ENTRIES SUPPLIED START

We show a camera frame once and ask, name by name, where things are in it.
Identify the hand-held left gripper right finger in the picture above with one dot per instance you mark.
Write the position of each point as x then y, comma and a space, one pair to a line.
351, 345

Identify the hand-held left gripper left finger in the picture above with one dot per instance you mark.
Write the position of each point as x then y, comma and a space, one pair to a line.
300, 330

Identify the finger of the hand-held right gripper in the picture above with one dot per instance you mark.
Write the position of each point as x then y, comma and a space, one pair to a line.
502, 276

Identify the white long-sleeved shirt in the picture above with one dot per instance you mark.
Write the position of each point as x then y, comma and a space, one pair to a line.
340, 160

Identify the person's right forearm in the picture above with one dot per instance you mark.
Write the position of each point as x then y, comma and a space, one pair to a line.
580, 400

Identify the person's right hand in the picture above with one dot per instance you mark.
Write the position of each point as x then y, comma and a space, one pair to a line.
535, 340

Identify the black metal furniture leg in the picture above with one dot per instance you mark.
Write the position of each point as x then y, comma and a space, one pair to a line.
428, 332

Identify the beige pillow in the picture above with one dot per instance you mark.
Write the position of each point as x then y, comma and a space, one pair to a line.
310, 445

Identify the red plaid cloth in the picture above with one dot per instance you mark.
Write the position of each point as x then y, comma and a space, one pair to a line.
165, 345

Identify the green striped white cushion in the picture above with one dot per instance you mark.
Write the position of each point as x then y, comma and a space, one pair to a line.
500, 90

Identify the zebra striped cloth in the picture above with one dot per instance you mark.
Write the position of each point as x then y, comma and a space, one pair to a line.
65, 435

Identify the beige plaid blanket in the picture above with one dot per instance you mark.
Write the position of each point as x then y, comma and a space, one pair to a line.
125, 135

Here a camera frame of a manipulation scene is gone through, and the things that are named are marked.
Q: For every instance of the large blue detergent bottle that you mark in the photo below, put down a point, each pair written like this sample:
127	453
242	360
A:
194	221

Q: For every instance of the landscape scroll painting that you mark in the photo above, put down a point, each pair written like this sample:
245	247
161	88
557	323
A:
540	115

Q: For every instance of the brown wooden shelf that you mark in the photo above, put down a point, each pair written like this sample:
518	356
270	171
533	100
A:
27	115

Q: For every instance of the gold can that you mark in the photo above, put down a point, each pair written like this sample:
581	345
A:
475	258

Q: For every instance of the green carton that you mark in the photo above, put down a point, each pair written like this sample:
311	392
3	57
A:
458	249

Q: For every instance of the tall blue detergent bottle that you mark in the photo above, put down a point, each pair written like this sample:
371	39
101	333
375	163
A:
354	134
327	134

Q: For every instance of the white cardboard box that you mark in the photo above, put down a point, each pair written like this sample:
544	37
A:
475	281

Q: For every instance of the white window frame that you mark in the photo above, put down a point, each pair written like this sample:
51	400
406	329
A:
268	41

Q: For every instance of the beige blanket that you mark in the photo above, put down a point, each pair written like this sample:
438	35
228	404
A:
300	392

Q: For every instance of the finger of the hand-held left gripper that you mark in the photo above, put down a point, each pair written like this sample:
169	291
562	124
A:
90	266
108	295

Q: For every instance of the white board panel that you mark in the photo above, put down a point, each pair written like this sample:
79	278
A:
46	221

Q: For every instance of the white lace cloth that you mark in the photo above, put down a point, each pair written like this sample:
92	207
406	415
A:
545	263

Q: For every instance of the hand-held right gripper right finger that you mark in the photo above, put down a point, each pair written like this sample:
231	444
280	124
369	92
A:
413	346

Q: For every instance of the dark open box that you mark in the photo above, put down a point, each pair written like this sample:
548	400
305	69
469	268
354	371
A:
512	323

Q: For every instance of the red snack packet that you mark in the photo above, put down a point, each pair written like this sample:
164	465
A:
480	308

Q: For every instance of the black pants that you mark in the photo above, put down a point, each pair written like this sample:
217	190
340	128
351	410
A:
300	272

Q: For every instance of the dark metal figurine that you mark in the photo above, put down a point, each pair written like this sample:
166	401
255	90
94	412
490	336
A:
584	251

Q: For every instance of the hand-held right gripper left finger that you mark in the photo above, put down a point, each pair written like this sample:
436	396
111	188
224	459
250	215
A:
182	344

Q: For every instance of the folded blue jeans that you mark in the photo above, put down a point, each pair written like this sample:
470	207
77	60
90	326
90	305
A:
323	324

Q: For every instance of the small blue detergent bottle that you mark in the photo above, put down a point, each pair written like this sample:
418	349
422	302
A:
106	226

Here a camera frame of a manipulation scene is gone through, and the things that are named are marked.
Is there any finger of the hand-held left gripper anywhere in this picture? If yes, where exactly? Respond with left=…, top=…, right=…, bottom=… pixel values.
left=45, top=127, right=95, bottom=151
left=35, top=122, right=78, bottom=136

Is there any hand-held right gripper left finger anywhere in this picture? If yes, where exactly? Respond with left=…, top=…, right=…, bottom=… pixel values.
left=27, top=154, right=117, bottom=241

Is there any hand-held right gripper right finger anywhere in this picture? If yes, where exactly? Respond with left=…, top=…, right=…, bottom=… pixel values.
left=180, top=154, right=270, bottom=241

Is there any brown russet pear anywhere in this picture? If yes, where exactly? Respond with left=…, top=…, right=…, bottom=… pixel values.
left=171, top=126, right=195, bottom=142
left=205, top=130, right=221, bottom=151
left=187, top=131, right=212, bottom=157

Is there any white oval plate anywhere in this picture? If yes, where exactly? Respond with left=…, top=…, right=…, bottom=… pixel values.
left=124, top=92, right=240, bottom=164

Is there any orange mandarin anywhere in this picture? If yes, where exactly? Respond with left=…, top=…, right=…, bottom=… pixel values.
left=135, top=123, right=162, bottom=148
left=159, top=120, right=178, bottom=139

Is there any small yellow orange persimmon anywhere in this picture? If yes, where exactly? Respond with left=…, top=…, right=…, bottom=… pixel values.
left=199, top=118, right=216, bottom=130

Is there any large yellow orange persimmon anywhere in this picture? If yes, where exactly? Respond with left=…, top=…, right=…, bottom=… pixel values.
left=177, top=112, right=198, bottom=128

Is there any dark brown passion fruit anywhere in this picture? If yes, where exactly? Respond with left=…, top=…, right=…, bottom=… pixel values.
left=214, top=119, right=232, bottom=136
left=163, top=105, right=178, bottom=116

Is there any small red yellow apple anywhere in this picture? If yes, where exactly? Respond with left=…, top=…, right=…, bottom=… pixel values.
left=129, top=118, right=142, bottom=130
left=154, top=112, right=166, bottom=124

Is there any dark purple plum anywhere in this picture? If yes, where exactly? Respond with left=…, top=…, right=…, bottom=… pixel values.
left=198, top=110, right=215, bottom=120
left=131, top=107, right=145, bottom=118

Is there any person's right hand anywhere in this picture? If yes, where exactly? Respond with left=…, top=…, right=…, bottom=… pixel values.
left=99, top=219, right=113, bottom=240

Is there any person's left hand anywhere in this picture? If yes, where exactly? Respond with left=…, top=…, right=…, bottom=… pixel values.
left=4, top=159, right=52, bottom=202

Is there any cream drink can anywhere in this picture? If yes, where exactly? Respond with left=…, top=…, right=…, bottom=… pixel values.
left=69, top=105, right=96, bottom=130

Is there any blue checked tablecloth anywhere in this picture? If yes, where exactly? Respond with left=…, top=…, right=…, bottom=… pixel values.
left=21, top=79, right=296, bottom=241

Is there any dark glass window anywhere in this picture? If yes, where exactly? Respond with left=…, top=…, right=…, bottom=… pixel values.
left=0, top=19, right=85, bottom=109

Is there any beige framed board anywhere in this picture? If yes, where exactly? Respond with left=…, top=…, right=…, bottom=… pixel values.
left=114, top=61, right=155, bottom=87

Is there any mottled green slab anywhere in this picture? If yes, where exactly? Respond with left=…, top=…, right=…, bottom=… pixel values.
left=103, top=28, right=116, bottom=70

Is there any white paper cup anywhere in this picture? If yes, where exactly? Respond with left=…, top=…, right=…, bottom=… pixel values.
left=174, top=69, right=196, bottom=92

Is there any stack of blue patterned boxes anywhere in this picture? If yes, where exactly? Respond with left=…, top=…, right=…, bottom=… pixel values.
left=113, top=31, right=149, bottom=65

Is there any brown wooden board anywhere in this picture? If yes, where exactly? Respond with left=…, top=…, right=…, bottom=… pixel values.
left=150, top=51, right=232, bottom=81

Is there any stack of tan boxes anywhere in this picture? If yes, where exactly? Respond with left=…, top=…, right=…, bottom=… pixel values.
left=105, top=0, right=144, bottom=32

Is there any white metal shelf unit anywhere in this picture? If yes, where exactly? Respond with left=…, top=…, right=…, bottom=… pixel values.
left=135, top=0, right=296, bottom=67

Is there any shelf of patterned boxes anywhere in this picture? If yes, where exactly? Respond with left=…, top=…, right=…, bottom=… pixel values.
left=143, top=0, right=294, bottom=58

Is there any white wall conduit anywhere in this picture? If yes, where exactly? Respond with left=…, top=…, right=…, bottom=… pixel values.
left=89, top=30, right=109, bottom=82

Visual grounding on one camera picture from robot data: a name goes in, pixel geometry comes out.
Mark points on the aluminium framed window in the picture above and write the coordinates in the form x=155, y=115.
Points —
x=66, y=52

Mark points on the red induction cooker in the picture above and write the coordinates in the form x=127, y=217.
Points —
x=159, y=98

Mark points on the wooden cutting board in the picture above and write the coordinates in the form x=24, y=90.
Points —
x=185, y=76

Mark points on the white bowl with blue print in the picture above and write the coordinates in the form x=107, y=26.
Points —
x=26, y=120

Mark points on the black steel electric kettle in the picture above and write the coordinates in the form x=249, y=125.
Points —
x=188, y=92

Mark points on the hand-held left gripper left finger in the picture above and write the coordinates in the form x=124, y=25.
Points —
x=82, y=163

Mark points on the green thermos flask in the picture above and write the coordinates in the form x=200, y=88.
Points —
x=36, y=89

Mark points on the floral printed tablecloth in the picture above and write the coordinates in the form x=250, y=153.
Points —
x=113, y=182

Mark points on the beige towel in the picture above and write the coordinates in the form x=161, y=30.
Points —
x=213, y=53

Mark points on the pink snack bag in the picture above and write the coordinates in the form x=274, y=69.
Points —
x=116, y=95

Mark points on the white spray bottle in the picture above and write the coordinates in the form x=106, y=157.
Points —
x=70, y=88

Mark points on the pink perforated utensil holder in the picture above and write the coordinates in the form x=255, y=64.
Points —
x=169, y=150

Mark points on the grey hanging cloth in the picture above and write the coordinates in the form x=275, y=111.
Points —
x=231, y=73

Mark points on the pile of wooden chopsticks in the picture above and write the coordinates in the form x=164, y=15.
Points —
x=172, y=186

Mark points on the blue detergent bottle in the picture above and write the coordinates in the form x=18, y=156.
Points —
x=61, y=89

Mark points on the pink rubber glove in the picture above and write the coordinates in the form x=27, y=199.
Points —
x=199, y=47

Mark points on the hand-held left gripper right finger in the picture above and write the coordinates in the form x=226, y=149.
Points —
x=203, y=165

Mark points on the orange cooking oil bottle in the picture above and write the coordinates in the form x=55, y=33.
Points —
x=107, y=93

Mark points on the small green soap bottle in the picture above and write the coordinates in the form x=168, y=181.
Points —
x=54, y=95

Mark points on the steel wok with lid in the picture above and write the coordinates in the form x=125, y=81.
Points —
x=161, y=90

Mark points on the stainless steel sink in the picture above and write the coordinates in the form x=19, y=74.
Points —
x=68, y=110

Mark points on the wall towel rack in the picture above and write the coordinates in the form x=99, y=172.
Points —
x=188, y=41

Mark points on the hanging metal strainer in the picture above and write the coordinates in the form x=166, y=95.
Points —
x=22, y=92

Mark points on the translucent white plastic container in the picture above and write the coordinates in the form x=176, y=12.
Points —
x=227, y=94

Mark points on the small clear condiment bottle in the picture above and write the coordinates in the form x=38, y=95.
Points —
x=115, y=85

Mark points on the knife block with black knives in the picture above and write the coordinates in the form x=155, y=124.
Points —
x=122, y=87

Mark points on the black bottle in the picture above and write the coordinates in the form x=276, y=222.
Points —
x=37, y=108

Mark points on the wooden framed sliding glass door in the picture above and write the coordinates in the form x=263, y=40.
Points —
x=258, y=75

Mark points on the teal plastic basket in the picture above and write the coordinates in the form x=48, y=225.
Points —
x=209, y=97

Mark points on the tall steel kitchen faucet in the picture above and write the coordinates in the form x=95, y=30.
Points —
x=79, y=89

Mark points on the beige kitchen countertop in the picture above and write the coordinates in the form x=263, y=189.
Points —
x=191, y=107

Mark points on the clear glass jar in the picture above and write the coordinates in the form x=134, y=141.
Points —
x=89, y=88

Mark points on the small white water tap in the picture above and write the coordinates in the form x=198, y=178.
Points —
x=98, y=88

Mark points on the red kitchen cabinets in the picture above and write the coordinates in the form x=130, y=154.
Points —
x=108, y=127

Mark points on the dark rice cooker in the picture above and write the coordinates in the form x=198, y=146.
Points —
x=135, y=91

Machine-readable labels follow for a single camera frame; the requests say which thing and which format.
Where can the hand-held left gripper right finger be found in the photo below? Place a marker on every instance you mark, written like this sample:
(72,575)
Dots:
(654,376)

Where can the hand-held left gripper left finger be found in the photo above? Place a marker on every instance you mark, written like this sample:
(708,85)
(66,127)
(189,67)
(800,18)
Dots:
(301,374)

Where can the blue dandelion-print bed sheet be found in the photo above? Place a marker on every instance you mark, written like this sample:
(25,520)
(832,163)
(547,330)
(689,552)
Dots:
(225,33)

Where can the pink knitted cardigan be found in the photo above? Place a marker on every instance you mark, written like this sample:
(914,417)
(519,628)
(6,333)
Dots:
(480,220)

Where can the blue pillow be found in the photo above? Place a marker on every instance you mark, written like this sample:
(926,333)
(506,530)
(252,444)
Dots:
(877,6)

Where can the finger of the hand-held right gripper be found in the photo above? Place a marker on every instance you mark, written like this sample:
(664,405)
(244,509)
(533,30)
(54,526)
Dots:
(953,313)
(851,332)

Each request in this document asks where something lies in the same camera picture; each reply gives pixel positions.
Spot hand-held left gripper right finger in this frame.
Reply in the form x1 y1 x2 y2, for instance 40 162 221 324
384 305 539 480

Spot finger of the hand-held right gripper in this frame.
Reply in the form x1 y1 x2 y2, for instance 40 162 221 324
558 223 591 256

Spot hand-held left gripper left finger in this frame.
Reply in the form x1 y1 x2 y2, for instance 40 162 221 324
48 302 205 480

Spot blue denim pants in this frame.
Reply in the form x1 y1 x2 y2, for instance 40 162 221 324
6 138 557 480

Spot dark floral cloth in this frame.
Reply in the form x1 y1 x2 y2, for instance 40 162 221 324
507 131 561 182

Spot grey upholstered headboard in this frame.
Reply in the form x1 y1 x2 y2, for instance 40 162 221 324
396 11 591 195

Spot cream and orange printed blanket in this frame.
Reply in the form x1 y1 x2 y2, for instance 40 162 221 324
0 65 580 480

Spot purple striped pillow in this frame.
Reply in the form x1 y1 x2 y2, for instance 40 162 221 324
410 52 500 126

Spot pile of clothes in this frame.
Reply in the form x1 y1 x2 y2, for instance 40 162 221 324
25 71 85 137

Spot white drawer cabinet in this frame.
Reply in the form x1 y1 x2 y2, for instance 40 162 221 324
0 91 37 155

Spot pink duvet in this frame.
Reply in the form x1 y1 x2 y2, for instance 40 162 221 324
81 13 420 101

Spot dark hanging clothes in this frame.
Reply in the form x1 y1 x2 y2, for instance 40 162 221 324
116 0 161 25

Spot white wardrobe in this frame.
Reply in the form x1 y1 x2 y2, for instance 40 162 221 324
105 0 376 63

ENTRIES SUPPLIED END

Only those lines of the entries above that run from the line containing "Identify the white" to the line containing "Identify the red", both included, should be transcribed exactly.

Identify the white long-sleeved shirt in the picture above with one dot per instance you mark.
Write the position of each point as x then y, comma and a space, one pair to a line.
340, 160

Identify the person's right forearm in the picture above with one dot per instance you mark.
Write the position of each point as x then y, comma and a space, one pair to a line.
580, 400

Identify the person's right hand in the picture above with one dot per instance you mark.
Write the position of each point as x then y, comma and a space, one pair to a line.
535, 340

Identify the black metal furniture leg in the picture above with one dot per instance you mark.
Write the position of each point as x then y, comma and a space, one pair to a line.
428, 332

Identify the beige pillow in the picture above with one dot per instance you mark.
Write the position of each point as x then y, comma and a space, one pair to a line.
310, 445

Identify the red plaid cloth in the picture above with one dot per instance you mark.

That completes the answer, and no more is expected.